L’Australia ha annunciato nei giorni scorsi l’intenzione di costruire la sua più grande flotta marittima dai tempi della seconda guerra mondiale. Canberra ha stanziato più di 35 miliardi di dollari per un progetto di difesa proiettato nei prossimi dieci anni. «Un’Australia forte fa affidamento su una marina forte, attrezzata per condurre diplomazia nella nostra regione, scoraggiare potenziali avversari e difendere i nostri interessi nazionali», ha affermato il viceammiraglio della marina australiana Mark Hammond. Così, dopo aver constatato come l’attuale flotta da combattimento di superficie non sia appropriata al contesto regionale, la Royal Australian Navy aumenterà la sua flotta puntando su cacciatorpediniere lanciamissili, nuove fregate e navi più piccole per il pattugliamento. Tutto ciò dovrebbe creare 3.700 nuovi posti di lavoro nei prossimi anni e miliardi di dollari in investimenti.
Anche se i risultati richiederanno molto tempo, maggiore manodopera e infrastrutture più moderne, una decisione del genere è indice di un aumento delle tensioni nell’Indo-Pacifico che non può essere sottovalutato. Mentre il dialogo fra Australia e Repubblica Popolare Cinese è in via di miglioramento – grazie alla rimozione dei blocchi commerciali istituiti da Pechino nel 2020 –, gli incidenti non accennano a placarsi: a novembre il primo ministro australiano Anthony Albanese aveva rimproverato alla Repubblica Popolare Cinese di essersi avvicinata troppo alle sue acque e di aver usato sonar vicino ai sommozzatori della marina militare australiana. Allo stesso modo, Stati Uniti e Giappone hanno legato la propria strategia di difesa nazionale alle sorti dell’Indo-Pacifico.

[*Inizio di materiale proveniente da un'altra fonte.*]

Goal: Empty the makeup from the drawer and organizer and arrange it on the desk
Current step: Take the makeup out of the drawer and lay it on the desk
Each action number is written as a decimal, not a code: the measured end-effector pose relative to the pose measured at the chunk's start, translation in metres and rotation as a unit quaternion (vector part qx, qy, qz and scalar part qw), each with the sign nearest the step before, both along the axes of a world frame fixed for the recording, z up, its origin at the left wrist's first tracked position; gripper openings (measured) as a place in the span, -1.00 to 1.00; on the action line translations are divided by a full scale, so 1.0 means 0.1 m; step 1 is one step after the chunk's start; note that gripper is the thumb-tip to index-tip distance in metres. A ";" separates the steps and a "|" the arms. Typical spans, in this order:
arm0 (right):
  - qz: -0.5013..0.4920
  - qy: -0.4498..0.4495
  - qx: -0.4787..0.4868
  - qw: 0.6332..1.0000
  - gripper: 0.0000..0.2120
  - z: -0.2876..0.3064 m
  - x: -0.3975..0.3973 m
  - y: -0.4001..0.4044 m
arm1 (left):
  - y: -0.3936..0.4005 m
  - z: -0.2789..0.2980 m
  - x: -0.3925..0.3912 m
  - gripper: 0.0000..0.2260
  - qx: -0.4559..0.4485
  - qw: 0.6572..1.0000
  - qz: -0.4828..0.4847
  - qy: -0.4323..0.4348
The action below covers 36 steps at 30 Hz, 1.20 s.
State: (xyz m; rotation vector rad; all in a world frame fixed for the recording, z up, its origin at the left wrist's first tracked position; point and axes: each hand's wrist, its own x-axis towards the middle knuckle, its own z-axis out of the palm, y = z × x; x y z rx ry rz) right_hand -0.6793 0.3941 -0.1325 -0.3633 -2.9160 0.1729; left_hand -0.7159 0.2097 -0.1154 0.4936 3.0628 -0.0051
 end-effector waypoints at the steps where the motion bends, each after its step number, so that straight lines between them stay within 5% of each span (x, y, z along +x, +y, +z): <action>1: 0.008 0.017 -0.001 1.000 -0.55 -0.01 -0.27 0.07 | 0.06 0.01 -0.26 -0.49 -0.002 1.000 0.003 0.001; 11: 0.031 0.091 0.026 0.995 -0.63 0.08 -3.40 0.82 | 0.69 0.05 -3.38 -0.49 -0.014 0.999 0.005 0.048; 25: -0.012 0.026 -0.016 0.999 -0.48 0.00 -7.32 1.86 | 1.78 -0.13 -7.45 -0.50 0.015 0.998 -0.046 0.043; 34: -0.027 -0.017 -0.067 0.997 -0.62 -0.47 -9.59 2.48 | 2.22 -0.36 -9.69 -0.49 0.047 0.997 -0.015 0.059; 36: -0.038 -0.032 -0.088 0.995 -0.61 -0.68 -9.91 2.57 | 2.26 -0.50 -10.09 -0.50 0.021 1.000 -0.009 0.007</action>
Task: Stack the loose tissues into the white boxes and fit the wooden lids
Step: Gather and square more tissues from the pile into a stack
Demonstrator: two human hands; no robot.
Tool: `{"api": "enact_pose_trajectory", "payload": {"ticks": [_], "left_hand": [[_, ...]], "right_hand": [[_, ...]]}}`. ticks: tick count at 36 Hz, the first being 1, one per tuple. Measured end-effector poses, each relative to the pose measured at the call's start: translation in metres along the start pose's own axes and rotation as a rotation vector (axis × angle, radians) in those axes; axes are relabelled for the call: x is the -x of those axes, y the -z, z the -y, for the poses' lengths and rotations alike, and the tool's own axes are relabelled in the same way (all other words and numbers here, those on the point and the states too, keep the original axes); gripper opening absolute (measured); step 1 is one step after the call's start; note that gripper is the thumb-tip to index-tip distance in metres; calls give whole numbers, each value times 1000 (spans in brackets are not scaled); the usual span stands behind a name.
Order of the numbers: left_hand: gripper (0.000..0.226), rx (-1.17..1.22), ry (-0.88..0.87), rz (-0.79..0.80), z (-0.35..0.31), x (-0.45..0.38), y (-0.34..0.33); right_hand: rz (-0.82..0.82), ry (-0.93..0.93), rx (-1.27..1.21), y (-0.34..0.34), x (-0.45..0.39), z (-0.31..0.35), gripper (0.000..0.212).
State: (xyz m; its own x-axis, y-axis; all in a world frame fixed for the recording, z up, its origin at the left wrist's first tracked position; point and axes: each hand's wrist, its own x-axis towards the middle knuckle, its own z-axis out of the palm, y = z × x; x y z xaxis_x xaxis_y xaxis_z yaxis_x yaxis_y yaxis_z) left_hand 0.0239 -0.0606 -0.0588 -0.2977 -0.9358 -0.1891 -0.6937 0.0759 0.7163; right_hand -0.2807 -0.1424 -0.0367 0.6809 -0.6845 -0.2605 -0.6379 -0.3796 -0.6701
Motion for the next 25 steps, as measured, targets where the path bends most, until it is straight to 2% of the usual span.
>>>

Di fronte a questa situazione, l’Australia sta cercando di rafforzarsi. Entro queste logiche va letta la Defence Strategic Review, annunciata dal premier Albanese nel 2023, volta a modernizzare le forze armate e diventare più autosufficiente in termini militari. Sul piano regionale, la nuova flotta si dovrebbe unire ai sottomarini a propulsione nucleare che Canberra intende costruire nell’ambito del patto Aukus con Stati Uniti e Regno Unito. Questo patto è nato con l’obiettivo di aiutare l’Australia a dotarsi di sottomarini a propulsione nucleare, ma sta evolvendo entro la logica di rafforzare i rapporti di intelligence e le operazioni di sicurezza nella regione.
Un’altra alleanza fondamentale è il Quad. Con India, Giappone e Stati Uniti, l’Australia è intenzionata a rafforzare le forniture di risorse minerarie e rispondere alle crescenti necessità di progresso tecnologico. Nichel, litio o cobalto sono materiali sempre più necessari alla crescita dell’industria dei semiconduttori. Non solo: in un periodo di crisi delle relazioni economiche internazionali e di importanti novità nelle catene del valore, Giappone e Corea del Sud continuano a confermarsi tra i primi acquirenti di gas proveniente proprio dall’Australia.
A dicembre l’Australia ha infine siglato un piano d’azione con la Francia volto a rafforzare la cooperazione bilaterale in campo militare. A Parigi un atto simile è servito tanto a lasciarsi alle spalle l’esclusione dall’Aukus quanto a dichiararsi «nazione del Pacifico», mentre a Canberra serve a rafforzare la sua rete di alleanze.